ACTIVITY ->
Locate and copy each line in the data that contains the word "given".

[Data records]
- - -

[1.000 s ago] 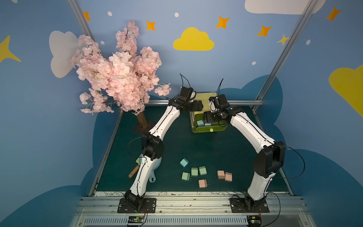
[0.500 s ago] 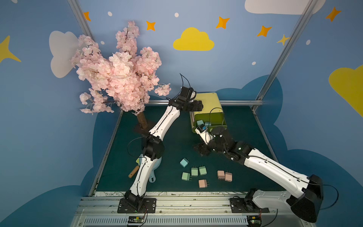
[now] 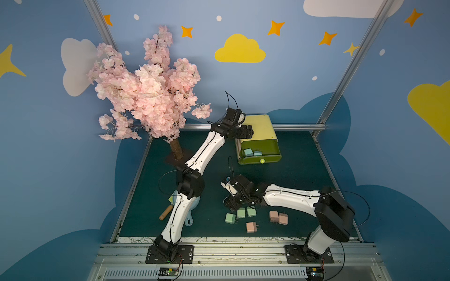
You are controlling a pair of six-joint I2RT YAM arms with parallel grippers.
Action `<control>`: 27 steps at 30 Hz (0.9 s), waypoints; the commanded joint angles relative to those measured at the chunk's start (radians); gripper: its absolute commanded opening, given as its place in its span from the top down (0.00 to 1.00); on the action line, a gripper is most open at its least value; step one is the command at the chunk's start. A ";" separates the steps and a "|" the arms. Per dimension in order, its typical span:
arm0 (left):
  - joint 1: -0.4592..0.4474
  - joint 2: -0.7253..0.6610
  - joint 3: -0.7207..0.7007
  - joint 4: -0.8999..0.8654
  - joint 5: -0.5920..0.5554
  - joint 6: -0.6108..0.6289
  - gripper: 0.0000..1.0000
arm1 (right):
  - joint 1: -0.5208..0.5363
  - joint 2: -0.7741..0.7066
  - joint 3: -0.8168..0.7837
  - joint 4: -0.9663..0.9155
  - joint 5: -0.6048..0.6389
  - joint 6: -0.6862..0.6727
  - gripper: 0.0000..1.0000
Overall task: Place the plugs into the drawer by color
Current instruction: Pick up the plug from the center of the board.
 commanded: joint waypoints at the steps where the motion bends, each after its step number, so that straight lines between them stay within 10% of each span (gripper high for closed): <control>1: -0.005 -0.048 -0.013 -0.023 -0.002 0.022 0.07 | 0.001 0.017 0.025 -0.037 -0.018 0.060 0.27; 27: -0.006 -0.057 -0.011 -0.026 -0.017 0.033 0.06 | -0.007 0.246 0.220 -0.111 -0.032 0.007 0.23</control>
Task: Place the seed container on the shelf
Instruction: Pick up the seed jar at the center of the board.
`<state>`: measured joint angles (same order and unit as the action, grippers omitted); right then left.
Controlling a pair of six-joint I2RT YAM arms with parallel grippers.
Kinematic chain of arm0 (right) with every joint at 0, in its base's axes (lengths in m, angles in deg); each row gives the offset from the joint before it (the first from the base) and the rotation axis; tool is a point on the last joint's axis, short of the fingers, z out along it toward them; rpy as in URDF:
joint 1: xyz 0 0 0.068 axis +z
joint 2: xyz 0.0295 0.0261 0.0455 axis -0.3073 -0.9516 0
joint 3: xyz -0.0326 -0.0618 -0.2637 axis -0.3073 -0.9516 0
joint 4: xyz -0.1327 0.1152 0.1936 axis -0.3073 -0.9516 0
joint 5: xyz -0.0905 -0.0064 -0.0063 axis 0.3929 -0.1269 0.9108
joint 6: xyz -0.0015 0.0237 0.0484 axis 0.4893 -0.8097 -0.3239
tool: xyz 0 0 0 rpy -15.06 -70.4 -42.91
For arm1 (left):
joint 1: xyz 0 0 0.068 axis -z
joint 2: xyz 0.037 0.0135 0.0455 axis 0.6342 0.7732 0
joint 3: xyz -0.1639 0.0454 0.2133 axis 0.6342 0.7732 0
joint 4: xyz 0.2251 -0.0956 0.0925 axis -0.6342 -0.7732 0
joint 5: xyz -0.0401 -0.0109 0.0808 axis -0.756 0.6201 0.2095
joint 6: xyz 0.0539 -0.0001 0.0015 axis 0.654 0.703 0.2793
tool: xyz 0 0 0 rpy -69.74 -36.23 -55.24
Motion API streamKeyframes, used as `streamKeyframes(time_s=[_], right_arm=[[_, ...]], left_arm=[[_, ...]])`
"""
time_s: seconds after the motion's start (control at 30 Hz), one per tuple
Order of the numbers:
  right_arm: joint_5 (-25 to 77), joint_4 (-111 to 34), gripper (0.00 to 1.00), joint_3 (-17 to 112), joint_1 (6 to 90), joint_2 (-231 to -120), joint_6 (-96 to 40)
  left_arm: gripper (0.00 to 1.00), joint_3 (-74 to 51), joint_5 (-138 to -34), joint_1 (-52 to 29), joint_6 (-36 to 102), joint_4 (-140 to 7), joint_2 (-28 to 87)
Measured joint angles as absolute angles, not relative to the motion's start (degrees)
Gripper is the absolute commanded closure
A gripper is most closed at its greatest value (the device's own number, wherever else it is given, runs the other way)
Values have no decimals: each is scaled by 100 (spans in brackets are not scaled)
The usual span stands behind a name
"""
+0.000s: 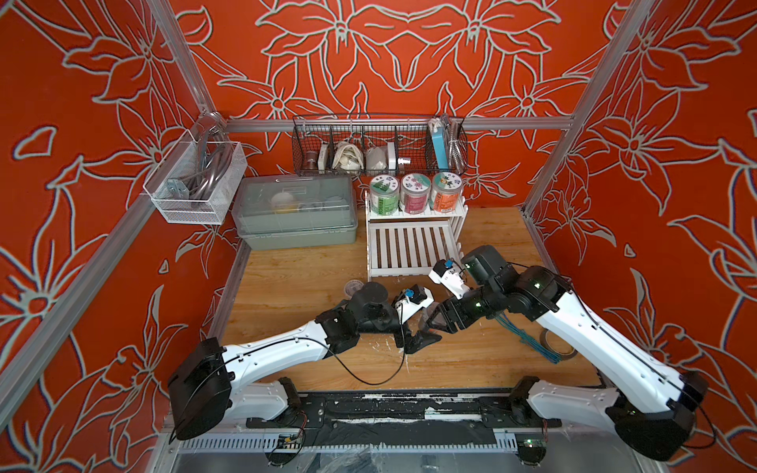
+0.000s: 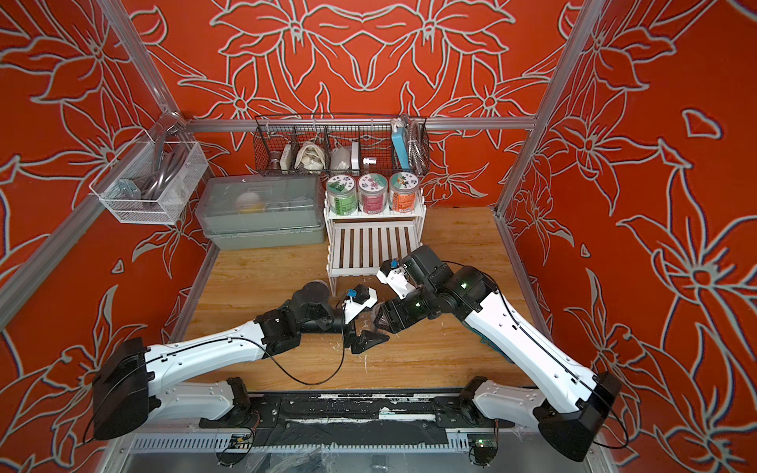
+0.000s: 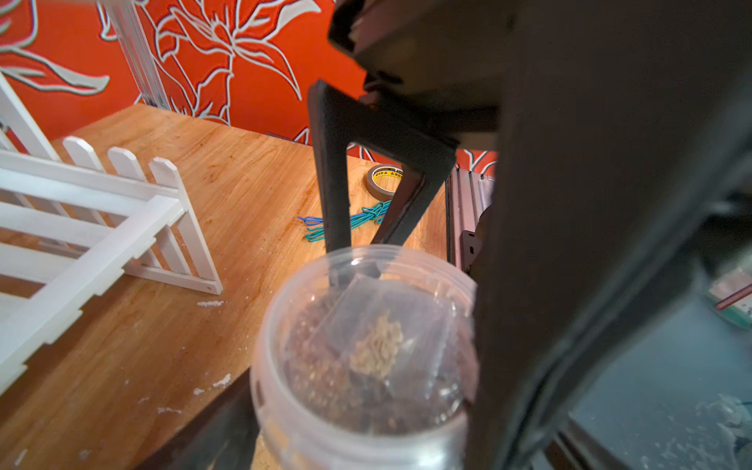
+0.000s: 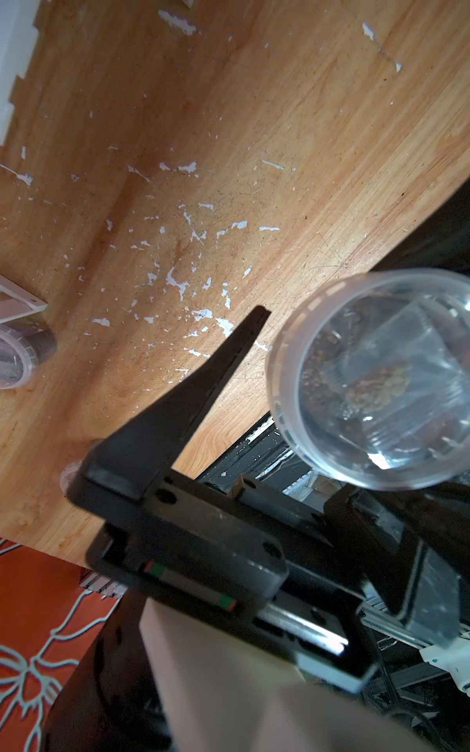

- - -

ANSWER SECTION ->
Action `<control>`: 27 steps at 30 Hz (0.9 s), waypoints; the commanded joint angles relative to those measured at the chunk's start (radians); gripper: its absolute commanded opening, given as its place in its span from the top down (0.00 to 1.00); on the action line, a gripper is most open at its least value; step one is the command at the chunk's start. A ";" separates the steps and a "|" the arms. Per dimension in order, its typical span:
A gripper is most closed at its greatest value (the device's own number, wherever else it is given, runs the other way)

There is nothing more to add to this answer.